Report every line of the records that includes the word "deal".

• • •

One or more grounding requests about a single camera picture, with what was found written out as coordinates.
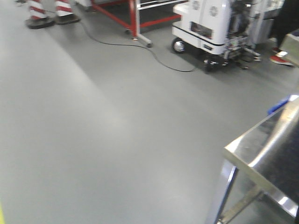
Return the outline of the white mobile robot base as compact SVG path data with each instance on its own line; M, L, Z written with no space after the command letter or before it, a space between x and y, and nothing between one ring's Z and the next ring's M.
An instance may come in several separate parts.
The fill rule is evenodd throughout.
M249 46L254 5L253 0L189 0L175 5L173 12L181 18L172 24L173 51L180 54L187 44L194 46L206 54L206 72L230 62L246 70L240 62L243 54L261 61Z

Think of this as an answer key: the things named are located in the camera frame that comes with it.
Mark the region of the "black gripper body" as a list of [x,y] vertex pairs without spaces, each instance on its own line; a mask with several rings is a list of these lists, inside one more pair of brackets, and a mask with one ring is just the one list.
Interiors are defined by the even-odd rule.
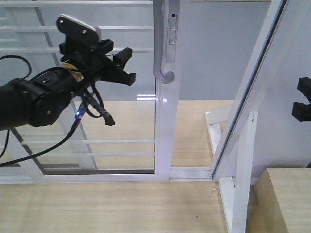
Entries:
[[63,55],[59,80],[66,84],[121,83],[121,51],[110,55],[113,47],[109,39],[87,45],[67,38],[59,45]]

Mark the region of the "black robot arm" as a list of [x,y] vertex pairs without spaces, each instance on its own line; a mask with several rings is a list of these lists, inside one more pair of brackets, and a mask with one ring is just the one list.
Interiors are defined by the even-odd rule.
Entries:
[[68,50],[60,45],[62,65],[49,68],[30,80],[16,78],[0,88],[0,128],[7,130],[29,124],[34,127],[52,125],[74,97],[90,104],[112,126],[114,119],[105,110],[101,98],[95,100],[88,88],[97,81],[131,86],[135,73],[123,69],[132,56],[131,48],[124,48],[113,56],[113,41],[102,40],[80,50]]

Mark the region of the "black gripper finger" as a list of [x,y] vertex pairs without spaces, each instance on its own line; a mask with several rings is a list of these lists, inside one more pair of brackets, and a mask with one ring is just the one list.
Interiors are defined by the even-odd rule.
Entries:
[[309,104],[299,102],[293,103],[292,116],[298,121],[311,120],[311,79],[308,77],[299,78],[297,90],[300,91],[309,101]]
[[136,81],[136,73],[126,73],[123,70],[109,70],[102,76],[102,81],[131,86]]
[[126,63],[132,57],[132,51],[129,47],[124,48],[113,56],[113,62],[121,69],[124,69]]

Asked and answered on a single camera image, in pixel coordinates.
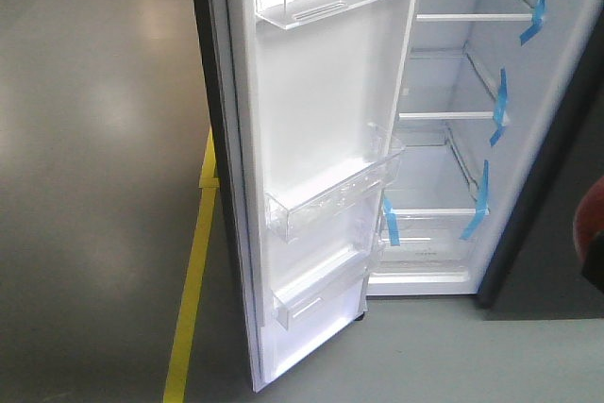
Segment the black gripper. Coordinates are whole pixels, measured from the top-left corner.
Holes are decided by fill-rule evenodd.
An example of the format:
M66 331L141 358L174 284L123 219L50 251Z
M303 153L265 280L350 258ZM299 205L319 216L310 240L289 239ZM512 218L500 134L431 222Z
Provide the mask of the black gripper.
M581 274L594 287L604 287L604 263L603 263L603 233L598 232L590 241Z

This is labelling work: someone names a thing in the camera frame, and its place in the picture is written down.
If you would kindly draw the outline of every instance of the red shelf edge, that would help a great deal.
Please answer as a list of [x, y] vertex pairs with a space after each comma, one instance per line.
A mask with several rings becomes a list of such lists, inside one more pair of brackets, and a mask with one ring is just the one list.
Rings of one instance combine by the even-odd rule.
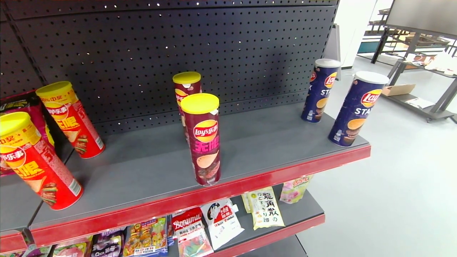
[[255, 239], [246, 241], [244, 243], [232, 246], [225, 250], [215, 252], [210, 254], [210, 257], [227, 257], [227, 256], [238, 256], [252, 250], [261, 248], [263, 246], [267, 246], [272, 244], [276, 241], [284, 239], [286, 237], [290, 237], [299, 233], [301, 231], [307, 230], [309, 228], [318, 226], [325, 222], [325, 214], [321, 214], [309, 220], [302, 221], [300, 223], [285, 227], [283, 229], [277, 230], [275, 232], [266, 234], [264, 236], [257, 237]]
[[284, 183], [300, 176], [336, 168], [368, 158], [370, 157], [370, 152], [371, 146], [367, 145], [336, 155], [218, 184], [213, 187], [201, 187], [189, 193], [95, 215], [86, 219], [35, 229], [31, 228], [31, 232], [38, 247], [48, 246], [82, 236], [97, 234], [107, 229], [138, 223], [152, 217], [171, 214], [181, 209], [201, 206], [219, 199], [241, 195], [247, 191]]
[[26, 249], [27, 244], [19, 231], [16, 234], [0, 237], [0, 254], [25, 251]]

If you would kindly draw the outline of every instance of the red chip can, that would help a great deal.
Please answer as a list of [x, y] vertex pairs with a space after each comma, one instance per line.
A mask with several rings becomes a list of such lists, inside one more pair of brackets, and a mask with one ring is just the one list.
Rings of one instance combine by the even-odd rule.
[[65, 209], [83, 194], [81, 185], [26, 112], [0, 117], [0, 155], [51, 209]]
[[181, 108], [186, 121], [195, 179], [212, 186], [221, 177], [219, 151], [219, 98], [198, 93], [184, 98]]
[[189, 135], [187, 134], [186, 122], [181, 109], [181, 101], [189, 95], [202, 92], [202, 85], [200, 83], [201, 78], [202, 76], [200, 73], [195, 71], [181, 72], [173, 76], [176, 102], [178, 103], [179, 115], [181, 116], [184, 135], [186, 136], [187, 142], [189, 142]]
[[44, 86], [37, 89], [36, 94], [81, 158], [92, 158], [105, 150], [105, 144], [87, 117], [70, 82], [61, 81]]

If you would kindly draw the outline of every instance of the lay's stax can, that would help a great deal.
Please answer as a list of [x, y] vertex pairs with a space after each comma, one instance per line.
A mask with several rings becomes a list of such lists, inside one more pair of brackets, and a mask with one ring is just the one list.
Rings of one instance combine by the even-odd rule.
[[329, 139], [351, 146], [389, 78], [375, 72], [358, 71], [333, 124]]
[[51, 209], [65, 209], [83, 194], [81, 185], [26, 112], [0, 117], [0, 155]]
[[52, 83], [37, 89], [36, 94], [81, 158], [92, 158], [105, 150], [70, 82]]
[[185, 97], [202, 92], [200, 79], [202, 76], [195, 71], [181, 72], [173, 76], [175, 83], [175, 96], [178, 103], [179, 115], [181, 116], [182, 126], [184, 127], [184, 135], [189, 143], [189, 134], [187, 134], [186, 121], [181, 109], [181, 101]]
[[309, 123], [320, 121], [340, 66], [341, 62], [337, 60], [316, 60], [303, 107], [302, 120]]
[[211, 186], [221, 177], [219, 151], [219, 98], [199, 93], [184, 98], [181, 108], [186, 119], [195, 179]]

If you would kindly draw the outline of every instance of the white rabbit candy bag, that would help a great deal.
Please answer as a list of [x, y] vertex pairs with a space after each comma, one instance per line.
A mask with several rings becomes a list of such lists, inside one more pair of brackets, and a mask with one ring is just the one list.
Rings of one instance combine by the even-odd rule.
[[205, 204], [200, 208], [208, 225], [214, 250], [243, 232], [229, 198]]

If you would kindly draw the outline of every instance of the candy bag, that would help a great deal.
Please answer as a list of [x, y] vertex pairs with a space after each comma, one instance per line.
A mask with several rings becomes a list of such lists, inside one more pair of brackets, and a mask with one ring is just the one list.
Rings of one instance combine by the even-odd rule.
[[92, 249], [92, 236], [73, 239], [56, 245], [53, 257], [89, 257]]
[[296, 203], [305, 194], [308, 183], [313, 175], [302, 176], [291, 181], [287, 181], [282, 186], [280, 201], [285, 203]]
[[124, 257], [168, 255], [166, 218], [130, 225], [127, 233]]
[[200, 207], [208, 224], [213, 249], [217, 250], [239, 235], [244, 229], [233, 210], [232, 201], [223, 199]]
[[167, 216], [167, 243], [168, 246], [175, 244], [175, 230], [173, 229], [173, 224], [171, 223], [171, 215]]
[[97, 243], [93, 245], [90, 257], [119, 257], [124, 246], [123, 228], [113, 229], [98, 235]]
[[[0, 115], [12, 112], [28, 113], [41, 136], [54, 149], [54, 140], [49, 133], [48, 125], [44, 120], [42, 103], [40, 98], [38, 98], [35, 94], [35, 91], [29, 91], [0, 99]], [[14, 173], [14, 170], [12, 170], [0, 156], [0, 177]]]
[[178, 236], [180, 257], [203, 257], [213, 253], [202, 223], [202, 211], [195, 207], [172, 215]]
[[251, 209], [249, 207], [248, 193], [242, 194], [241, 199], [243, 200], [243, 204], [244, 204], [244, 208], [246, 209], [246, 213], [251, 213]]
[[272, 187], [248, 193], [254, 230], [258, 228], [284, 227], [281, 212]]

• • •

Task response:
If you would kindly draw the outline of every instance of the red shelf edge, that would help a great deal.
If you would kindly draw the outline of every instance of the red chip can, that would help a great deal.
If you would kindly draw the outline of every instance of the lay's stax can, that would help a great deal.
If you would kindly draw the outline of every instance of the white rabbit candy bag, that would help a great deal.
If you would kindly draw the outline of every instance of the candy bag, that would help a great deal.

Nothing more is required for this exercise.